Archbishop Chaput designates upper church of Saint Anne’s an Archdiocesan Shrine

The designation comes 121 years after the Rev. Thomas Barry, St. Anne’s fourth pastor, obtained a relic of Saint Anne’s wrist bone amidst an 1898 trip to Rome.

The reliquary the thecla and bones reside on the alter of Saint Anne’s upper church. | Photo submitted by Pastor Skip Miller

The Archdiocese of Philadelphia announced Sunday that Archbishop Charles Chaput has issued a canonical decree designating the upper church of Saint Anne Parish in the Port Richmond section of Philadelphia as an Archdiocesan Shrine. The designation comes 121 years after the Rev. Thomas Barry, St. Anne’s fourth pastor, obtained a relic of Saint Anne’s wrist bone amidst an 1898 trip to Rome.

“While there, he was shown by the religious community that ran the church the actual arm of St. Anne,” explained the Rev. Skip Miller, pastor at Saint Anne. “They were the custodians of the actual arm of St. Anne and so he explained how he was the pastor of a parish in Philadelphia called St. Anne’s and he obtained for us the relic. Now all of our records claim that it’s her wrist bones.”

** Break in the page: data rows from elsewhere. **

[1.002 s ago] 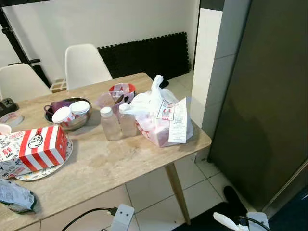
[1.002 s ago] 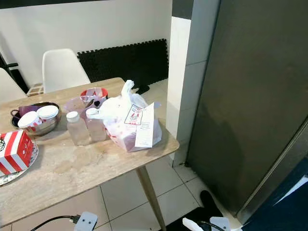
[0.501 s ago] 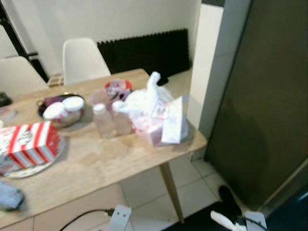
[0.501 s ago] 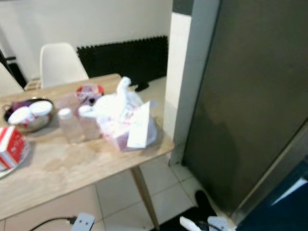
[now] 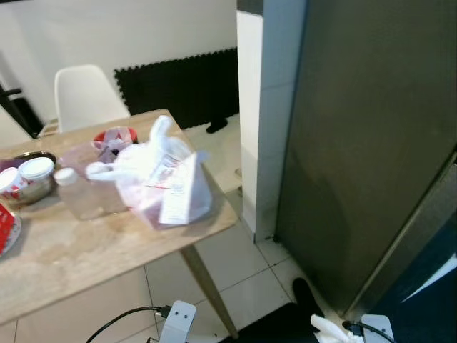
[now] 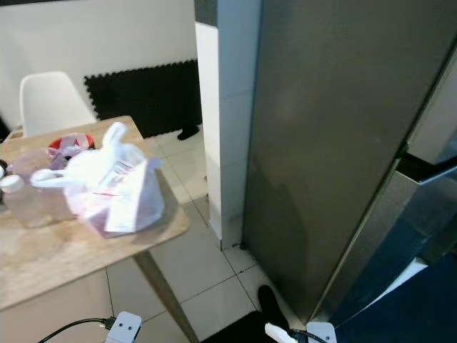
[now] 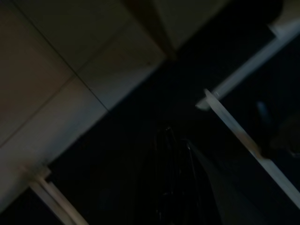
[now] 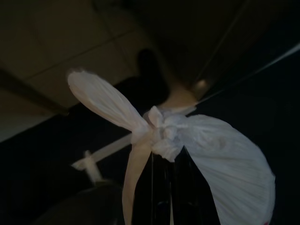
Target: Restocking fridge
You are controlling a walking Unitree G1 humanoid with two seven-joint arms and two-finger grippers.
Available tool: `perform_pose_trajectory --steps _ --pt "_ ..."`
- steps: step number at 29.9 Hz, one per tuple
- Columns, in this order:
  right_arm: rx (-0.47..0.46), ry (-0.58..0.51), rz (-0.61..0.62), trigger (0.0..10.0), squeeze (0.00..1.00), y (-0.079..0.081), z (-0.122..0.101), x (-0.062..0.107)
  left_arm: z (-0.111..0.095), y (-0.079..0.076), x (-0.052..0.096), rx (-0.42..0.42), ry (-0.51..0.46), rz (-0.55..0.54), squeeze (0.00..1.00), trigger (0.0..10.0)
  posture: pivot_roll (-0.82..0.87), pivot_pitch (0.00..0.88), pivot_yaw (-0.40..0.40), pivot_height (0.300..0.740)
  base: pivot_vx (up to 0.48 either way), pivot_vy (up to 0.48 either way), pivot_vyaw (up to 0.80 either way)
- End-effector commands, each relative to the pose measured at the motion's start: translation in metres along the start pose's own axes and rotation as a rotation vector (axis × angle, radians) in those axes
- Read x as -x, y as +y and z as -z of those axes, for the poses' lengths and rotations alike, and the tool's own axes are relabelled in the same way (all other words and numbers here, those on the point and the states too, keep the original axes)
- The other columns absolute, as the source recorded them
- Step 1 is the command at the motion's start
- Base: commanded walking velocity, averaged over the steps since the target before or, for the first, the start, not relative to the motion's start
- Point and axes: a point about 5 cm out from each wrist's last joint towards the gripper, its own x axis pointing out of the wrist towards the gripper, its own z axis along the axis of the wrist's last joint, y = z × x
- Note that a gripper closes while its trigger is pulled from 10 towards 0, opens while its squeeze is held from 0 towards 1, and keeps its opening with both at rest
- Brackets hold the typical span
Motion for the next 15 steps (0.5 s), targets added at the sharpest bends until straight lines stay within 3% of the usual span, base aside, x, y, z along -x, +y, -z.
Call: perform_pose_trajectory --steps 1,15 --pt "-0.011 0.002 0.0 10.0 0.0 0.0008 0.002 0.0006 -0.0008 0.0034 0.0004 -0.001 -0.002 -0.006 0.0 10.0 -0.1 0.046 0.029 0.726 0.0 -0.48 0.0" --pt "-0.007 -0.005 -0.004 10.0 0.0 0.0027 0.0004 0.0002 -0.0009 0.0039 0.0005 0.0 -0.004 -0.007 0.0 10.0 -0.1 0.051 0.028 0.726 0.0 -0.48 0.0"
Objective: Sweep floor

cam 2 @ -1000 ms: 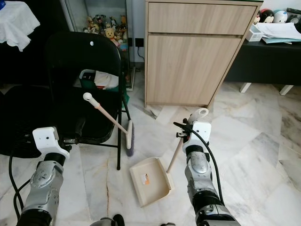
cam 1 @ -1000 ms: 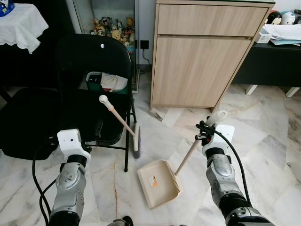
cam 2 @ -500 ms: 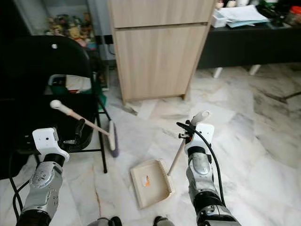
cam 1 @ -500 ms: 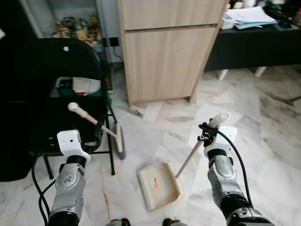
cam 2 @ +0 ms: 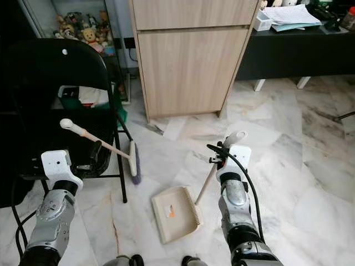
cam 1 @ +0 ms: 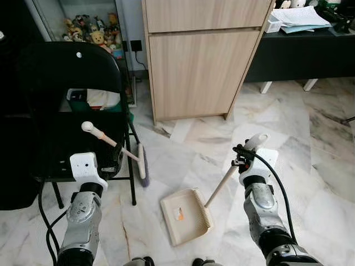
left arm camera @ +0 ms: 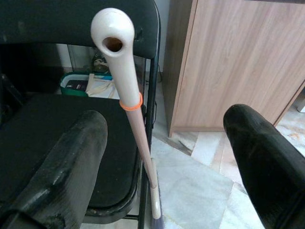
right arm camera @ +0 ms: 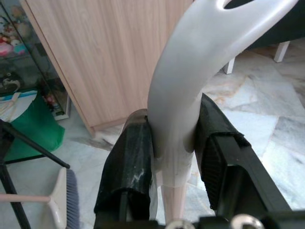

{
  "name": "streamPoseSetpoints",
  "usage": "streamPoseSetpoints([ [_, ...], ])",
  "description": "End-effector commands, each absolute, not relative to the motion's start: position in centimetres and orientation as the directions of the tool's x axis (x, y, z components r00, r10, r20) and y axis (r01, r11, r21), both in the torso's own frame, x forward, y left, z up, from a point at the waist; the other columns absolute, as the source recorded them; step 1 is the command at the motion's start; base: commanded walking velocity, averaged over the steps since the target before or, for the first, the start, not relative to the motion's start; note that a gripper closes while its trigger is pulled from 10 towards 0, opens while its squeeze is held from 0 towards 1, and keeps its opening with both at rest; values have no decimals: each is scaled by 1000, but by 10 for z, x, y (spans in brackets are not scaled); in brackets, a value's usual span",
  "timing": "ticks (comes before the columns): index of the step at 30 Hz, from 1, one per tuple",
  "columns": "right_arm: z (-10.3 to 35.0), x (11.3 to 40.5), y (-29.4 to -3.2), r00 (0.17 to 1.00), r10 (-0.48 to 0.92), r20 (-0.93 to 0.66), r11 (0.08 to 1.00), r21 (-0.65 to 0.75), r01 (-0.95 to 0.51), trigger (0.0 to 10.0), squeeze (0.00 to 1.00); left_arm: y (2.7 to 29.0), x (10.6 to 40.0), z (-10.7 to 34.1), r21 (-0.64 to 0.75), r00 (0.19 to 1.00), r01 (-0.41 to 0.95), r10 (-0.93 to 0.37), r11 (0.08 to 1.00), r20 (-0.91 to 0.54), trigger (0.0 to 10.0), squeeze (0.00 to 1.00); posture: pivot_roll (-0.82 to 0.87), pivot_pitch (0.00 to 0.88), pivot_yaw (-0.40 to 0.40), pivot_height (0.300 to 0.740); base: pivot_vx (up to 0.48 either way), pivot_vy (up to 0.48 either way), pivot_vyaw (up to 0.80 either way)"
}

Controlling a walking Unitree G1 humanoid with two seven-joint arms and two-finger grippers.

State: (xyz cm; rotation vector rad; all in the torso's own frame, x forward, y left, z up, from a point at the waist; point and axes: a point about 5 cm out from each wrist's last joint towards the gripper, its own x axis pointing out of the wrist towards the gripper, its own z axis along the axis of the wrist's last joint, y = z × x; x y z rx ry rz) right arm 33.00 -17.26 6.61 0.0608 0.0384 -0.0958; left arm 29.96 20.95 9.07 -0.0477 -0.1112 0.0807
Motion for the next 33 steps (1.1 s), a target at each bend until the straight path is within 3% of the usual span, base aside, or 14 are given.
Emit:
streamPoseSetpoints([
  [1,68,330,-174,995,-99,-22,994,53,100,10000,0,213,296,83,-62,993,-91,95,994,72,10000,0,-38,162,-25,740,0,0,0],
  [33,69,330,-174,995,-94,-21,994,52,95,10000,0,221,293,83,-66,987,-136,141,989,73,10000,0,-38,162,-28,740,0,0,0],
])
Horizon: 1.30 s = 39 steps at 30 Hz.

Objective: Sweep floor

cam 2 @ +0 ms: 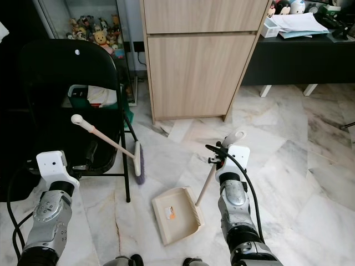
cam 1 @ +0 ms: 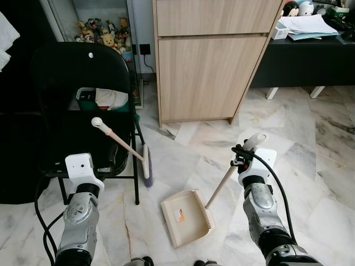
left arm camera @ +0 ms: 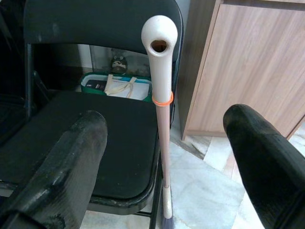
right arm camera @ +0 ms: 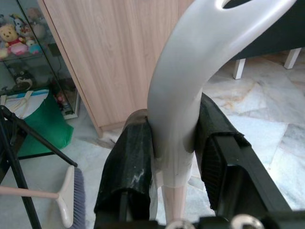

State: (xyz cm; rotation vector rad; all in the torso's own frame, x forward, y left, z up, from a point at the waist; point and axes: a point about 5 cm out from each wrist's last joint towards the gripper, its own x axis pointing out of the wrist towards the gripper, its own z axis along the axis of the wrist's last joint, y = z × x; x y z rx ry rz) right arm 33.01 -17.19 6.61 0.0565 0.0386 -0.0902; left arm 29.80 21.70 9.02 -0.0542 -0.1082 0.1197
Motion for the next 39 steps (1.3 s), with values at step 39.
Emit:
streamPoseSetpoints([
  [39,67,328,-177,996,-85,-19,995,41,86,10000,0,234,268,62,9,999,-54,53,999,10,10000,0,-44,145,-27,740,0,0,0],
])
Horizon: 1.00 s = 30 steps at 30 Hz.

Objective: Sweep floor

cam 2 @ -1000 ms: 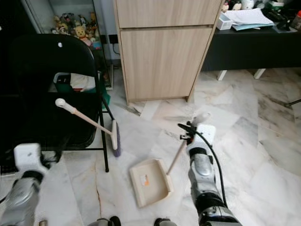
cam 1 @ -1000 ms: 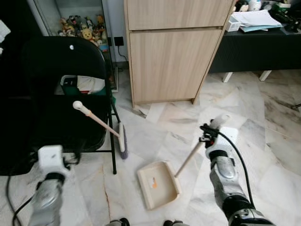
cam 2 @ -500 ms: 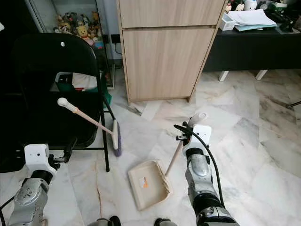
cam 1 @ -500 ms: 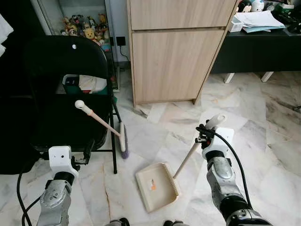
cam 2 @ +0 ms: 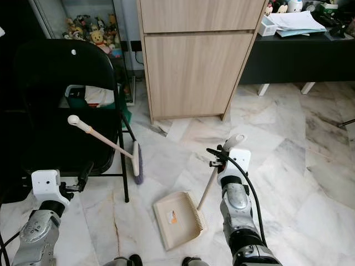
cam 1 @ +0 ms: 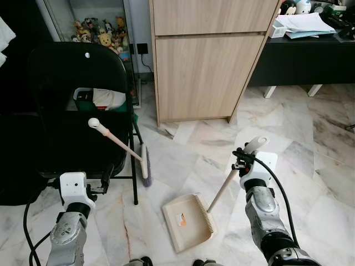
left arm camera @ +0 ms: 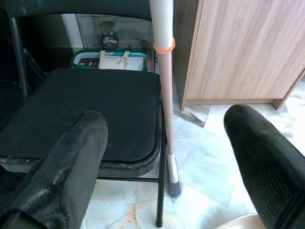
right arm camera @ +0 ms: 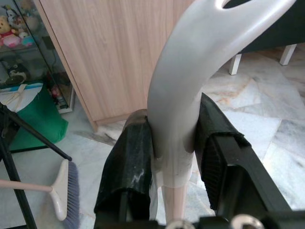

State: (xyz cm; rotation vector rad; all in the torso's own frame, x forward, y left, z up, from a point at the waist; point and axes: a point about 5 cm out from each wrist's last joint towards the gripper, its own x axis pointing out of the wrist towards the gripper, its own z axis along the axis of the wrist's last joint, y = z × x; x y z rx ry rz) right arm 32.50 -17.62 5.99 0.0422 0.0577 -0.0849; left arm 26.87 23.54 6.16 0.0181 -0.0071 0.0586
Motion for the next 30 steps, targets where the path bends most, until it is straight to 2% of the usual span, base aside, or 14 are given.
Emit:
streamPoseSetpoints([
  [1,67,328,-177,996,-85,-19,995,42,85,10000,0,234,268,62,8,999,-52,52,999,12,10000,0,-45,145,-27,740,255,0,0],
  [30,68,329,-178,996,-92,-19,995,42,93,10000,0,235,270,62,19,998,-61,61,998,5,10000,0,-49,160,-27,740,290,0,0],
])
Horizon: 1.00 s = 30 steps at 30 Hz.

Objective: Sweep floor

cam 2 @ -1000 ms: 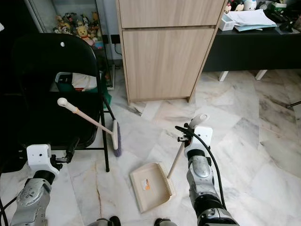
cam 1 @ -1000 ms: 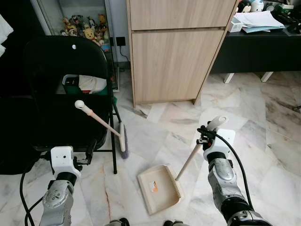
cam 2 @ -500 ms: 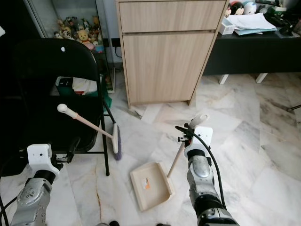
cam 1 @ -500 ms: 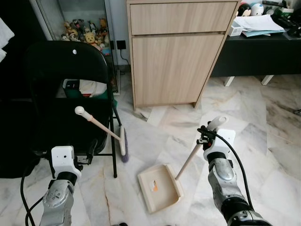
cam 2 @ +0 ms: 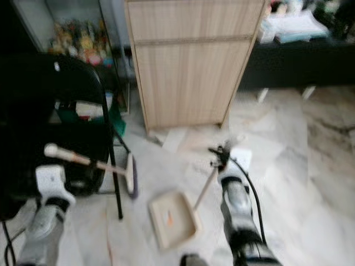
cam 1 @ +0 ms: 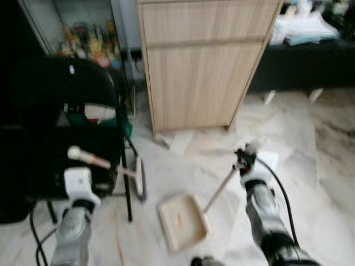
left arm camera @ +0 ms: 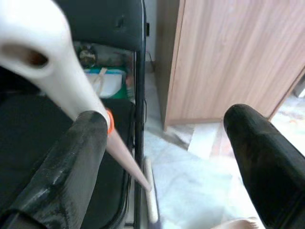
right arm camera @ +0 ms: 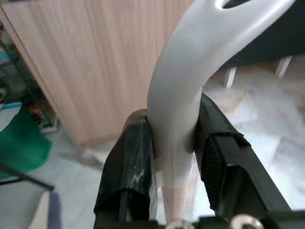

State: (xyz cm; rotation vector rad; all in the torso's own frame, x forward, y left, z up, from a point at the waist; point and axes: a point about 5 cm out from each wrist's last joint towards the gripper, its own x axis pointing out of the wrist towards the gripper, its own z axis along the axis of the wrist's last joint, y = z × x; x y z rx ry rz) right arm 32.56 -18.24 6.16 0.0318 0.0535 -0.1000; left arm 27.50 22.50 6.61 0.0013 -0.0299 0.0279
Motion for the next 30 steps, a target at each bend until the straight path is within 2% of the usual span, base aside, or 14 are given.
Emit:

For the record, Miller, who said he has a bachelor’s degree in biology, believes the bone is actually a hand bone, not a wrist bone.

“Some of those bones in there do not resemble the wrist bones as much as they do the metatarsals of the hand,” he said. “We put in there wrist bones because that’s what our documents state.”

Still, according to Miller, the church “knows” it was taken from the arm of St. Anne. MIller said that the bones were recertified during the 1950s.

For well over a century, parishioners and faithful pilgrims have visited Saint Anne’s upper church to venerate the relic, most especially during the annual solemn novena service leading up to the Feast of Saint Anne on July 26.

The wrist bones of Saint Anne are kept inside a small case called a “thecla,” according to Miller. | Photo submitted by Pastor Skip Miller

Miller said that the designation was done with the community in mind, given the recent mergers and closures of parishes.

“The Port Richmond area is being very hard hit with consolidations and closures of schools and the battle over St. Laurentius,” said Miller. “It’s just become very hard hit, and I think the archbishop, in his kindness, wanted to show that the church still has a commitment in this area.”

Miller called the decision to elevate Saint Anne’s upper church to a shrine “a beautiful symbol of his concern for this part of the city” that exemplifies “how he does recognize the culture and historic significance” of Saint Anne’s in the Port Richmond/Kensington community.

Just last week, the archdiocese announced that Chaput had accepted recommendations by the Archdiocesan Strategic Planning Committee to merge the remaining four parishes in the River Wards neighborhood. As a result, Saint Adalbert Parish, Saint George Parish and Mother of Divine Grace Parish will merge with Nativity B.V.M. Parish as of July 1.

If you’re looking to grab a peek of the shrine that’s graced Saint Anne’s upper church for the past 121 years, Miller says all visitors need to do is stop by during business hours and somebody from the church will take you to it.

The church was established by Bishop Francis Kenrick in 1845. The current church building opened in 1869.

In February, the Rev. G. Dennis Gill, rector of the Cathedral Basilica of Saints Peter and Paul, announced that the newly constructed tomb of Saint Katharine Drexel, now located at the cathedral, was designated an archdiocesan shrine. The Cathedral Basilica of Saints Peter and Paul designation is the only other designation of its kind made this year.